Con un aforo de algo más de 150 personas, el España recibió el pasado 22 de noviembre a
Miguel Chastang, un habitual del local, esta vez acompañado de cuatro músicos
de renombre de ambos lados del océano. El plato fuerte, en principio, lo brindaban el
trompetista Eddie Henderson, a quien ya tuvimos la oportunidad de escuchar en
el Tributo a Elvin Jones junto a Frank Lacy de hace unos años, así como el
grandísimo batería Al Foster, músico de la banda de Miles Davis de 1972 a 1985, a quien también
hemos podido escuchar los últimos años en su paso por Valladolid. Acompañando
a estos grandes músicos, dos jóvenes promesas del jazz español, el saxofonista
Martí Serra y el pianista Albert Bover, quienes demostraron estar a la altura
de los anteriores a la perfección. Todos ellos liderados por Miguel Chastang,
quien los reune en un excepcional trabajo bajo el acertado título, Four
Generations mostrando la reunión de estos músicos de las más dispares edades.

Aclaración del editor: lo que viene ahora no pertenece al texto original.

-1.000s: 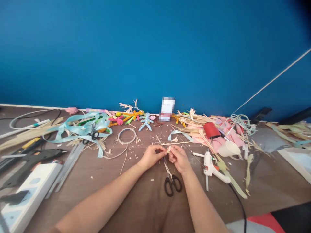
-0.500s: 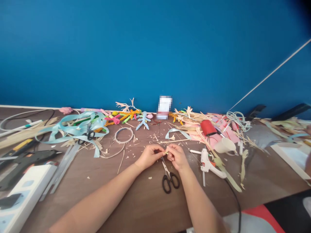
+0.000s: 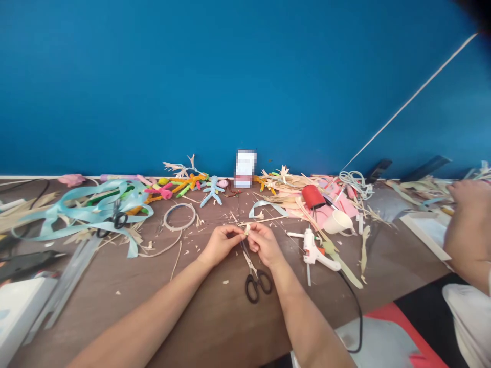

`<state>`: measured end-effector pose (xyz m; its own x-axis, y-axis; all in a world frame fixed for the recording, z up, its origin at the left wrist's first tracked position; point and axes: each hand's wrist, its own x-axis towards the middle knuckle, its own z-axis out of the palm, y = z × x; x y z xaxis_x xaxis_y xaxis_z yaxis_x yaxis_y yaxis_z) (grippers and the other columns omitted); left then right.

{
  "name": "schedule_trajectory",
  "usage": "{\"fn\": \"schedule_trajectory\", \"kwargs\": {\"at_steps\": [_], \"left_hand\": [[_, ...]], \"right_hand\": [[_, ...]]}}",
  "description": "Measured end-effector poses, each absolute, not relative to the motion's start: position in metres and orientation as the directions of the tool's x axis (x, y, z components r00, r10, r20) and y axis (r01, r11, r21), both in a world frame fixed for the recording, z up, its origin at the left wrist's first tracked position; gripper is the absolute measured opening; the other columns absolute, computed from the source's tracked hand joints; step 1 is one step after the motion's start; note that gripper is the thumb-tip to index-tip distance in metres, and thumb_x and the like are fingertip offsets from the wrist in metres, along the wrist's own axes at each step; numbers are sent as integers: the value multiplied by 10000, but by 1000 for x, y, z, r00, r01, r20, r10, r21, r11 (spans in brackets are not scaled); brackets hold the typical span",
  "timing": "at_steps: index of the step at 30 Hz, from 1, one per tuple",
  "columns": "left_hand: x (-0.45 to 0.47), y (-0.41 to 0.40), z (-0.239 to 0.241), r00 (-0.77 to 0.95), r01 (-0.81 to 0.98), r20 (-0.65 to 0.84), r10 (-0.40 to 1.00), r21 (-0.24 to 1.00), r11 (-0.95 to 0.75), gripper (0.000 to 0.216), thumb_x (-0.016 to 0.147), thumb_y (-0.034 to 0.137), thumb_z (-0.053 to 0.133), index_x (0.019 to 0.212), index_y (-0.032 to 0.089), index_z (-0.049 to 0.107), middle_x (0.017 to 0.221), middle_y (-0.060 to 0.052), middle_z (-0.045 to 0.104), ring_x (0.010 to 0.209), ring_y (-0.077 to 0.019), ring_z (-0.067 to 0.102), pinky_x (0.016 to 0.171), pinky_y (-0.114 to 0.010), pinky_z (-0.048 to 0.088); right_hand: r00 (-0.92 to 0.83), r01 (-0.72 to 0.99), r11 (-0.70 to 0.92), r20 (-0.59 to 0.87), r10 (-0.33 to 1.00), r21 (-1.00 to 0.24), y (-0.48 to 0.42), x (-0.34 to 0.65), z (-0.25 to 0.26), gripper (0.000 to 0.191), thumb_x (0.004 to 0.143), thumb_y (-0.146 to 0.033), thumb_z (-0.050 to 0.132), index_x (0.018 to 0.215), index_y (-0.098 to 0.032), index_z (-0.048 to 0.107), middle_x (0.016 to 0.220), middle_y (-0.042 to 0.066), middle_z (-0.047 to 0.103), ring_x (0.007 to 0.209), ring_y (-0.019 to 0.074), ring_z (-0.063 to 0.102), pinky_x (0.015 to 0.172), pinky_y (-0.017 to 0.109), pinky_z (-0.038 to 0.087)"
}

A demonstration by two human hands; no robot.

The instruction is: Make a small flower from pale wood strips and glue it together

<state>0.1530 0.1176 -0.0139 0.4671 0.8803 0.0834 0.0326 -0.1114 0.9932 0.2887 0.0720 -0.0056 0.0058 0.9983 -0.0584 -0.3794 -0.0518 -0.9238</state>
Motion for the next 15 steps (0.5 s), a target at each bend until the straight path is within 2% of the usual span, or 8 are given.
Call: {"fn": "schedule_trajectory", "kwargs": {"at_steps": [4,6,8,10,12,13,15], "left_hand": [[152,117,-12,484,39,94,870,991,-129,159,663,290,609,689,136,638,686,-28,645,649,-135,564,649,-237,431],[152,117,-11,479,39,86,874,992,-119,160,661,295,608,687,139,636,684,-26,642,636,-131,556,634,-234,429],[153,117,-12,470,31,71,880,995,-97,170,655,307,610,685,142,634,672,-24,636,607,-124,544,595,-226,425],[154,117,-13,462,21,52,885,997,-70,181,641,317,619,678,141,635,656,-24,629,580,-116,531,556,-216,415],[154,117,-14,449,3,27,893,999,-32,191,622,321,633,673,137,635,632,-21,620,553,-106,516,524,-206,404],[154,117,-14,440,-9,14,898,1000,-11,195,611,320,641,671,135,634,618,-18,613,539,-101,509,511,-203,400],[154,117,-14,423,-38,-5,906,999,23,200,597,315,653,672,131,631,597,-12,600,516,-92,494,495,-198,398]], "right_hand": [[38,-316,-37,-52,998,-948,78,287,-10,142,679,-272,593,667,-171,494,423,-93,367,342,26,251,354,162,178],[119,-242,-29,-59,991,-970,76,288,-1,119,689,-277,567,680,-171,513,439,-87,361,349,32,253,352,167,178],[251,-83,-11,-32,967,-996,63,294,21,104,697,-272,545,732,-174,546,477,-70,392,369,45,291,357,174,205],[338,178,22,82,938,-984,39,308,52,137,699,-255,547,818,-190,565,576,-34,480,439,71,387,403,190,294],[391,482,36,252,885,-875,8,332,81,215,719,-250,534,930,-215,554,691,-1,532,548,110,467,506,226,378],[417,607,-11,306,856,-795,-7,346,90,231,730,-244,516,958,-218,544,712,8,534,585,125,483,556,246,396],[398,806,-174,300,867,-566,-30,376,94,287,724,-224,500,1009,-214,527,776,28,541,686,158,504,657,288,406]]}}
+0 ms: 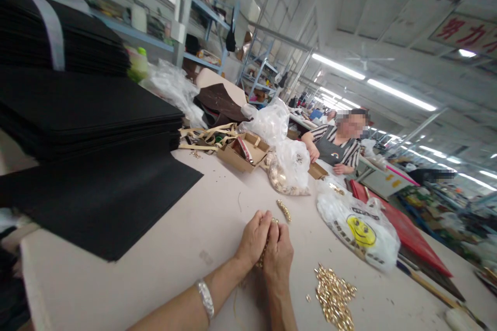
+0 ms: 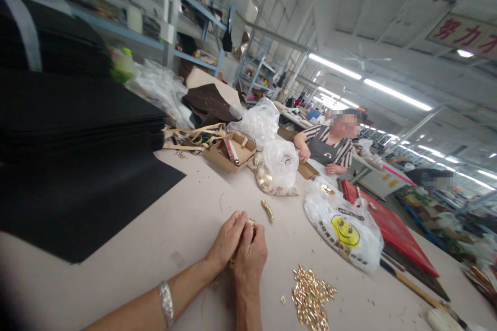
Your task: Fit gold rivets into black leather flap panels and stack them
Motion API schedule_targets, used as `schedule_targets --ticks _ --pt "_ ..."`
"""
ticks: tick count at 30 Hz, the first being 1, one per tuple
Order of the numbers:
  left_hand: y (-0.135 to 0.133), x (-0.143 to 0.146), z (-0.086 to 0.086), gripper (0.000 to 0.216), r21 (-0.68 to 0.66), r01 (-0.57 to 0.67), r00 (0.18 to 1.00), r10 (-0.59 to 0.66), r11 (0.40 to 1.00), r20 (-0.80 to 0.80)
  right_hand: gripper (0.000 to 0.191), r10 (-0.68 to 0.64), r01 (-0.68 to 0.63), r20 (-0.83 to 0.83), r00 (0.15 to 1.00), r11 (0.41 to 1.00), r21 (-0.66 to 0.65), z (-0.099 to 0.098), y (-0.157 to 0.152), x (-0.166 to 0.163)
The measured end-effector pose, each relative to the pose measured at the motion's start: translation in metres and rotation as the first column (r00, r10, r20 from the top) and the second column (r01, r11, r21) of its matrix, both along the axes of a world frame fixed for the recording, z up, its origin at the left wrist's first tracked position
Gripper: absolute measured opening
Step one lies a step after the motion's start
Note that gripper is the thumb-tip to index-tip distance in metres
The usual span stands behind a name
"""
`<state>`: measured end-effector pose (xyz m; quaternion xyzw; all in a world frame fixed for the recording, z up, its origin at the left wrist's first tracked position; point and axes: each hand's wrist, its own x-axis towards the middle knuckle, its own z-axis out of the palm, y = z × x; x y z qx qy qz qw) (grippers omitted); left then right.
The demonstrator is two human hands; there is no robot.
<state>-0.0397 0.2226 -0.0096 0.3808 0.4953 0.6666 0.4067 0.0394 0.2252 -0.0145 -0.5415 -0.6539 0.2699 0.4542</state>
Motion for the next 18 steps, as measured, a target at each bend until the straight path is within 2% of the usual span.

Mucho le costó a este cronista estar al tanto de tomar notas para esta breve
reseña, pues, tras cuatro temas, el jazz que salía del quinteto me poseyó por
completo (y al café entero), abstrayéndome de todo concepto y borrando mi necesidad de transmitir
con palabras lo que, sólo habiendo acudido a este magistral concierto, alguien
podría comprender.
El concierto, de casi dos horas de duración, comenzó con una movida
interpretación de "Footprints", de
Wayne Shorter, seguido de varias composiciones propias de Chastang,
destacables sobre todo, una preciosa, pero casi improvisada, balada que compuso para Al Foster, a quien no dejó de dar indicaciones a medida que la interpretaban sin afectar de modo alguno a la calidad del emotivo tema, prueba de la calidad del baterista,
liderado en todo momento por la trompeta con sordina de Eddie Henderson, que en ocasiones nos
hacía rememorar a Miles, así como un tema de lo más funk titulado "Funking
aroud your heart" donde pudimos comprobar la excelente calidad de Martí Serra
al saxofón, que hizo un increíble trabajo en el que casi se revienta los
pómulos soplando su instrumento, haciendo que ninguno de los asistentes dudase
de su premio recibido en 2004 por la Asociación de Músicos de Jazz y Música
Moderna de Cataluña. Tras estos cuatro temazos, el grupo decidió tomarse un
merecido descanso de quince minutos para reponer fuerzas y volver con más
ganas aún a darlo todo en el escenario.
Impresionante Al Foster a la batería,
con difíciles ritmos que en ocasiones parecían melodías, disfrutando en todo momento del buen feeling creado por el quinteto. Cabe destacar también
la labor de Bover al piano - mejor pianista 2002 para la Asociación de Músicos
de Jazz y Música Moderna de Cataluña – que, con un elegante y delicado estilo,
acompañó en todo momento a la perfección a sus compañeros y nos ofreció solos con interesantes improvisaciones de muy
buena calidad y claridad. De esta segunda parte son destacables el "All Blues" de
Miles Davis, donde la improvisación fue espectacular, así como el tema de
despedida de Thelonious Monk, con el que recibieron el aplauso final de todos los
emocionados asitentes que no dudamos en clamar por un bis con el que
agradecidamente volvieron al escenario para la verdadera despedida.

En definitiva, un genial concierto para los amantes del jazz de verdad,
probablemente el mejor que veamos en la temporada 2007-2008 en nuestra ciudad,
mejor que cualquiera de los que ha habido y habrá tanto en el nuevo auditorio
como en el salón de actos de caja españa... pero, como no, la respuesta del
público vallisoletano no fue la esperada... ¿Por qué se llenan esos otros
conciertos, y éste, jazz en su estado más puro en un club como los de antaño,
no? ¿Nos hemos vendido a acudir al evento? ¿Realmente queremos que locales
como el españa nos siga trayendo a increíbles músicos como los del pasado
jueves y lo den todo en el escenario? Si es así, habría que ver por qué nos
movemos tan poco en estas ocasiones, y tanto en otras...
Aprovecho también para agradecer a todos los amantes del jazz que asistieron al concierto, que seguro disfrutaron tanto como yo, y como no, al España que, aún sabiendo que estos conciertos se han convertido en una actividad arriesgada en cuanto a venta de entradas, sigue
apostando (aunque ya menos) por seguir trayéndonos el mejor jazz a valladolid.